**TASK REQUIREMENTS**
After finding the line with "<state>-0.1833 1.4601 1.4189" in the entries below, retype exactly each line from there through the line with "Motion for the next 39", including that final line.

**INFORMATION GIVEN**
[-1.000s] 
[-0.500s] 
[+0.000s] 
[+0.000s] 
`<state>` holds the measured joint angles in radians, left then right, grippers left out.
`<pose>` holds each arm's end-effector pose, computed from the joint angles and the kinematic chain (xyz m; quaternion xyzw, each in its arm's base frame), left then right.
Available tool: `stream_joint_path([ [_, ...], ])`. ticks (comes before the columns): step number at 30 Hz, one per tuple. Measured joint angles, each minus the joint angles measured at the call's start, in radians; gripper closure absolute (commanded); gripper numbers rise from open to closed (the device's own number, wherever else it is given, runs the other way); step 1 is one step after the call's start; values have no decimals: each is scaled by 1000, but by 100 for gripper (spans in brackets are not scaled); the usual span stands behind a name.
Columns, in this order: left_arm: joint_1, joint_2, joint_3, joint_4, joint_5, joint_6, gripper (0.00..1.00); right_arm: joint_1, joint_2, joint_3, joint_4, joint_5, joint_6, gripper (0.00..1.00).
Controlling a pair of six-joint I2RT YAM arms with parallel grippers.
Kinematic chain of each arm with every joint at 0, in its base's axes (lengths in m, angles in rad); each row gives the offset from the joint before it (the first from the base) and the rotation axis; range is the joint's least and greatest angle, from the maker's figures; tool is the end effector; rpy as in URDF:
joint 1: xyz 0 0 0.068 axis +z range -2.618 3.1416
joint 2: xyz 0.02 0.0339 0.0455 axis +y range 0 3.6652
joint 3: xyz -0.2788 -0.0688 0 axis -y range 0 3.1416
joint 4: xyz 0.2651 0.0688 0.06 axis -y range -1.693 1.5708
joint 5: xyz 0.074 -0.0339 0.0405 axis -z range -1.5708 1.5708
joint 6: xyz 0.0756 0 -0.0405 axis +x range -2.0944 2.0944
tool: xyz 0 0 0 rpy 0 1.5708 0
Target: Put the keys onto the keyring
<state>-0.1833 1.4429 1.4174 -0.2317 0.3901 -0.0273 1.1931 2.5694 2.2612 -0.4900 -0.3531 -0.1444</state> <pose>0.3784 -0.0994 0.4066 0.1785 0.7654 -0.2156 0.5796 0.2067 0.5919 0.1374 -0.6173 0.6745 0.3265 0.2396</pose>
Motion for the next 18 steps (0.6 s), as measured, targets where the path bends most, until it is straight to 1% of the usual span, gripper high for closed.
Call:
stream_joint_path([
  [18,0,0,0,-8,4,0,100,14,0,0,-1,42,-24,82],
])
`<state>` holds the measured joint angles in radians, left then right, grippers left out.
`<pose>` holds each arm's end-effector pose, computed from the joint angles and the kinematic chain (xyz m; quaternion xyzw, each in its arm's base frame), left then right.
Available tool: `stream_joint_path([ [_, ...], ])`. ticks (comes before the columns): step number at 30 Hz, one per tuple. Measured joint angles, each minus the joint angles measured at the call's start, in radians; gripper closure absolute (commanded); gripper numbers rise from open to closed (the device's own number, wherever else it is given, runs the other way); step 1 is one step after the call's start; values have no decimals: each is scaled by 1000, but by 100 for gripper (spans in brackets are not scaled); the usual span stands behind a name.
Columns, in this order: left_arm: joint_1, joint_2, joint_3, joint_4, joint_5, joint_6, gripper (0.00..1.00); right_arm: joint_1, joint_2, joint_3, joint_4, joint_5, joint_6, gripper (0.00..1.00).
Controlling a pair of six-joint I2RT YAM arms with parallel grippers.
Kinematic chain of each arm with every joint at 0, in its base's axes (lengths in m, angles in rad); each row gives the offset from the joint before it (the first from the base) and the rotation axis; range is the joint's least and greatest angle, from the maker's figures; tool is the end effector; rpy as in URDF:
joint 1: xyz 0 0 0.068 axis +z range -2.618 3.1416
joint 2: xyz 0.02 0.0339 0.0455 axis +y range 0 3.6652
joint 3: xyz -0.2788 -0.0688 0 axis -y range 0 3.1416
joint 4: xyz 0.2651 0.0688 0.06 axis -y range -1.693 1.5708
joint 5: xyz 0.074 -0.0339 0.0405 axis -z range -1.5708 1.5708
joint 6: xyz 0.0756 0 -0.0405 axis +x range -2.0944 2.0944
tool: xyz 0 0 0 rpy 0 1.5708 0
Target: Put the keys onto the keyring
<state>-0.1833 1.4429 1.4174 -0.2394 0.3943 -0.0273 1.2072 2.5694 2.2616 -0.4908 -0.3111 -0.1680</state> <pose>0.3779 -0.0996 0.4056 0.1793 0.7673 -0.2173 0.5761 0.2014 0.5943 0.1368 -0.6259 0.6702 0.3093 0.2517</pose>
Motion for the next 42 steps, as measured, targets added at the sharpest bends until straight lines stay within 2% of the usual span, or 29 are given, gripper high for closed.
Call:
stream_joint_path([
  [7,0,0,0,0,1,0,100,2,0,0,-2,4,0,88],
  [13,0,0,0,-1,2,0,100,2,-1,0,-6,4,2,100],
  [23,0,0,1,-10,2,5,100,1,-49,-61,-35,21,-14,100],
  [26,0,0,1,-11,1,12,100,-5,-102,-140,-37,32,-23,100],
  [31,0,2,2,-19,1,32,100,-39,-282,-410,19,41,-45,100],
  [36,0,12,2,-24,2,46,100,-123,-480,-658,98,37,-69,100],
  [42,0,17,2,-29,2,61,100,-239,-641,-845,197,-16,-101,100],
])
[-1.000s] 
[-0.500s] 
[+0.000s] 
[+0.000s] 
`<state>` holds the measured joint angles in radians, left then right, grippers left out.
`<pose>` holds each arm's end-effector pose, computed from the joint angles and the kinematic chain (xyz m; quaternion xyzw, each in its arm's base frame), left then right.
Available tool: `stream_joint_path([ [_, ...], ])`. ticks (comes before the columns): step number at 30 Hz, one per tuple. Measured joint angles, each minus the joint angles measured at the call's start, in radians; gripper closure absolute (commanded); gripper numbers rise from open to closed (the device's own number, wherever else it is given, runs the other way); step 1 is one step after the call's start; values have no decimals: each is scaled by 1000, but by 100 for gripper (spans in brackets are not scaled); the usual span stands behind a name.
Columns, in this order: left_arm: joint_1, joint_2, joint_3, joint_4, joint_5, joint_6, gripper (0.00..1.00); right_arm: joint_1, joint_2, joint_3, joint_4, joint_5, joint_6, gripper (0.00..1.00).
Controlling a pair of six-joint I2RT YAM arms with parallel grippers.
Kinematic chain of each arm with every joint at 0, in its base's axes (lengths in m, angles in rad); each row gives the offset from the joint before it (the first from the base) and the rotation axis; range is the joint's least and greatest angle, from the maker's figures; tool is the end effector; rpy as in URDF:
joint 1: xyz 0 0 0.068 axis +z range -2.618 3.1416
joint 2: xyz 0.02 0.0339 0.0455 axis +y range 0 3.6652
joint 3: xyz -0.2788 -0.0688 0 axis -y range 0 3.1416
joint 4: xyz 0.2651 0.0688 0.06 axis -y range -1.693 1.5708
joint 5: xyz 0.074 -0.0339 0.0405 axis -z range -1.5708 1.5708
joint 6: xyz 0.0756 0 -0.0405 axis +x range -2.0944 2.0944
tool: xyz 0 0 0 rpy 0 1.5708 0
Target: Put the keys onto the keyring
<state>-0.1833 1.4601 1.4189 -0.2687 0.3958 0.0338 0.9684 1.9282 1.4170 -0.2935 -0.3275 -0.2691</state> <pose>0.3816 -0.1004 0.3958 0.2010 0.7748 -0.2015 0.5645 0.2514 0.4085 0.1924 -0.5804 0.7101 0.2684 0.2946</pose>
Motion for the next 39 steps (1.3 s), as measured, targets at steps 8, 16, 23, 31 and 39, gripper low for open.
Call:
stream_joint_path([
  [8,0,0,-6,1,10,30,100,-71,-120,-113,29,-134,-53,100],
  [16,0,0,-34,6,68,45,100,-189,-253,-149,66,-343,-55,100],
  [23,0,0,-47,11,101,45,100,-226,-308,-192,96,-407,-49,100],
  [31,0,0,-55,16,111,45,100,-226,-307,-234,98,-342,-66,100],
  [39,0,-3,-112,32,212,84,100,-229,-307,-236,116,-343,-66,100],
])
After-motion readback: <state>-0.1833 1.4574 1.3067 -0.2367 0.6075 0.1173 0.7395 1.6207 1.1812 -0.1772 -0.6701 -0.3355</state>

**RESPONSE TO THE EXERCISE**
<state>-0.1833 1.4601 1.4189 -0.2687 0.3958 0.0338 0.9684 1.9282 1.4170 -0.2935 -0.3275 -0.2691</state> <pose>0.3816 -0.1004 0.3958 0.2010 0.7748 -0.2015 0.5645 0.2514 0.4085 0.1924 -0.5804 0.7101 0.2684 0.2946</pose>
Motion for the next 39 steps (1.3 s), as measured, targets at steps 8, 16, 23, 31 and 39, gripper low for open.

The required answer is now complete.